Try it —
Set the material down again exactly, line by line, skipping each picture.
───
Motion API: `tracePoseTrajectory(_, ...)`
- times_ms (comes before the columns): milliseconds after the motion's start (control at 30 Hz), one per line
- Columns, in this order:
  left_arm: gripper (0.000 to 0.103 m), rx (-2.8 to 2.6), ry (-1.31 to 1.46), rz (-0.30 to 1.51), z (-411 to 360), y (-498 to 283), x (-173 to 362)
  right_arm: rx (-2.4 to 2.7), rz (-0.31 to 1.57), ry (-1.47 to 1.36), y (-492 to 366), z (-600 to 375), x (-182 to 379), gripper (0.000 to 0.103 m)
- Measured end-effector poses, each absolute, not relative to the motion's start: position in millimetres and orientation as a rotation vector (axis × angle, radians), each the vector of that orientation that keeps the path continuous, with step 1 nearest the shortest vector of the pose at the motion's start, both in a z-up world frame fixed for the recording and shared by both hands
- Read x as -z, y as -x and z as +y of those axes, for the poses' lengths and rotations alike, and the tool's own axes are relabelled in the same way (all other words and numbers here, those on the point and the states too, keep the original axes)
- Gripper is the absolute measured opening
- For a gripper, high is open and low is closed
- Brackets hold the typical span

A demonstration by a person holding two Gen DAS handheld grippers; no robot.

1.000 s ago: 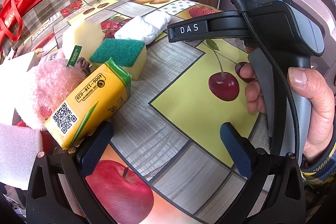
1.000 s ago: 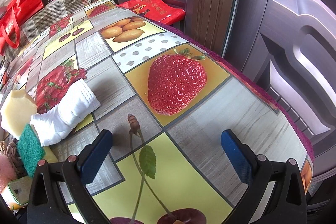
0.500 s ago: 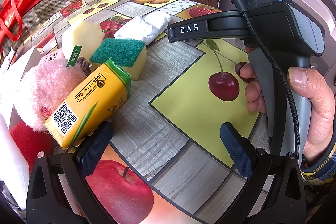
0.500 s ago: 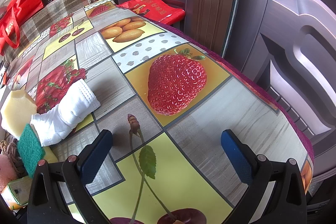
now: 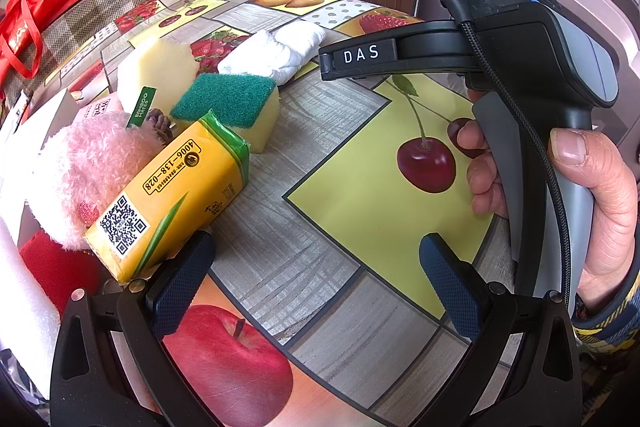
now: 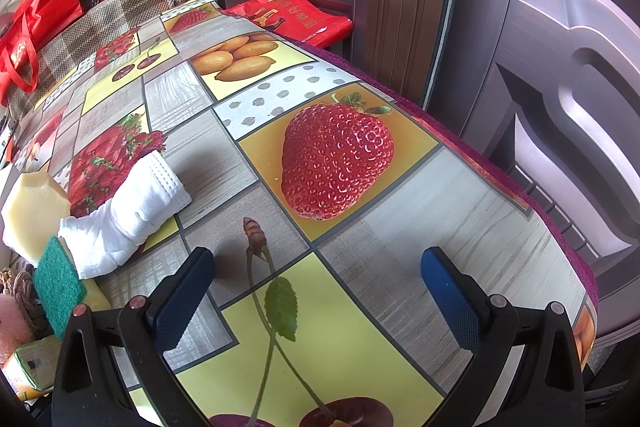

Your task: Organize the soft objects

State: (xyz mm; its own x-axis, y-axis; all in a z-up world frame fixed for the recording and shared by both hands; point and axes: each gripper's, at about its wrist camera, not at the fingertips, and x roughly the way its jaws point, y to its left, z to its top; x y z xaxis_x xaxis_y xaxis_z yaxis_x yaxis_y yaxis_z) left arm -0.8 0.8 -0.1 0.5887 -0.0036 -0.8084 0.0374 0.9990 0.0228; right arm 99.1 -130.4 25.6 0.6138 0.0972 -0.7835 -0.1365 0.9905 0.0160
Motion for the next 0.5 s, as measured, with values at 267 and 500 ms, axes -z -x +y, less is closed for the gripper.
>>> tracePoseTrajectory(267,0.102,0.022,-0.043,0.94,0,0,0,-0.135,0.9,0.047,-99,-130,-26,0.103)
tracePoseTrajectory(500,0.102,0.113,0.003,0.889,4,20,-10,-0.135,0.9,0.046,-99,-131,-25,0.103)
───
Exercise response —
Motion API: `tracePoseTrajectory(_, ...)`
- times_ms (comes before the columns): milliseconds after the motion's start (control at 30 Hz), one per line
- Columns, in this order:
  left_arm: gripper (0.000 to 0.103 m), rx (-2.8 to 2.6), ry (-1.31 to 1.46), rz (-0.30 to 1.51), z (-411 to 360), y (-498 to 283), x (-173 to 362)
  right_arm: rx (-2.4 to 2.7), rz (-0.31 to 1.57), ry (-1.47 to 1.36), y (-492 to 366), z (-600 to 375), x (-182 to 379), gripper (0.000 to 0.103 m)
- Measured end-effector poses, each absolute, not relative to the motion's start: position in millimetres and orientation as a rotation vector (axis × angle, radians), each the vector of that orientation that keeps the path continuous, with step 1 nearest the shortest vector of the pose at the motion's start, both in a z-up world frame fixed for the recording and shared by both hands
- Read x as -z, y as -x and z as +y of those axes, for the poses' lengths and rotations alike, and the tool's own axes are relabelled in the same way (all other words and numbers here, those on the point and the states too, keep the original axes)
- Gripper is the absolute measured opening
- For a gripper, high is open and low is closed
- Brackets hold the typical span

A demonstration by a person holding two Gen DAS handheld grippers; no robot.

1.000 s ago: 
1.000 s ago: 
0.500 s ago: 
0.500 s ago: 
now: 
now: 

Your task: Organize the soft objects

State: (xyz mm; its own x-axis, y-axis; all in a z-up world frame fixed for the recording and shared by both hands; point and axes: each gripper's, at about its wrist camera, not at the fingertips, and x roughly the way its jaws point, y to its left, z to its top; x y z xaxis_x xaxis_y xaxis_z yaxis_x yaxis_y yaxis_z) left arm -0.8 0.8 -0.1 0.5887 -0.0036 -0.8084 0.0374 0.9990 0.0228; right arm 99.1 -130.4 25.6 0.6138 0.0972 -0.7835 -0.1365 0.9905 0.0160
Motion for the next 0.5 s, as measured, with values at 267 and 500 ms, axes -z -x +y, less is closed for the gripper.
>>> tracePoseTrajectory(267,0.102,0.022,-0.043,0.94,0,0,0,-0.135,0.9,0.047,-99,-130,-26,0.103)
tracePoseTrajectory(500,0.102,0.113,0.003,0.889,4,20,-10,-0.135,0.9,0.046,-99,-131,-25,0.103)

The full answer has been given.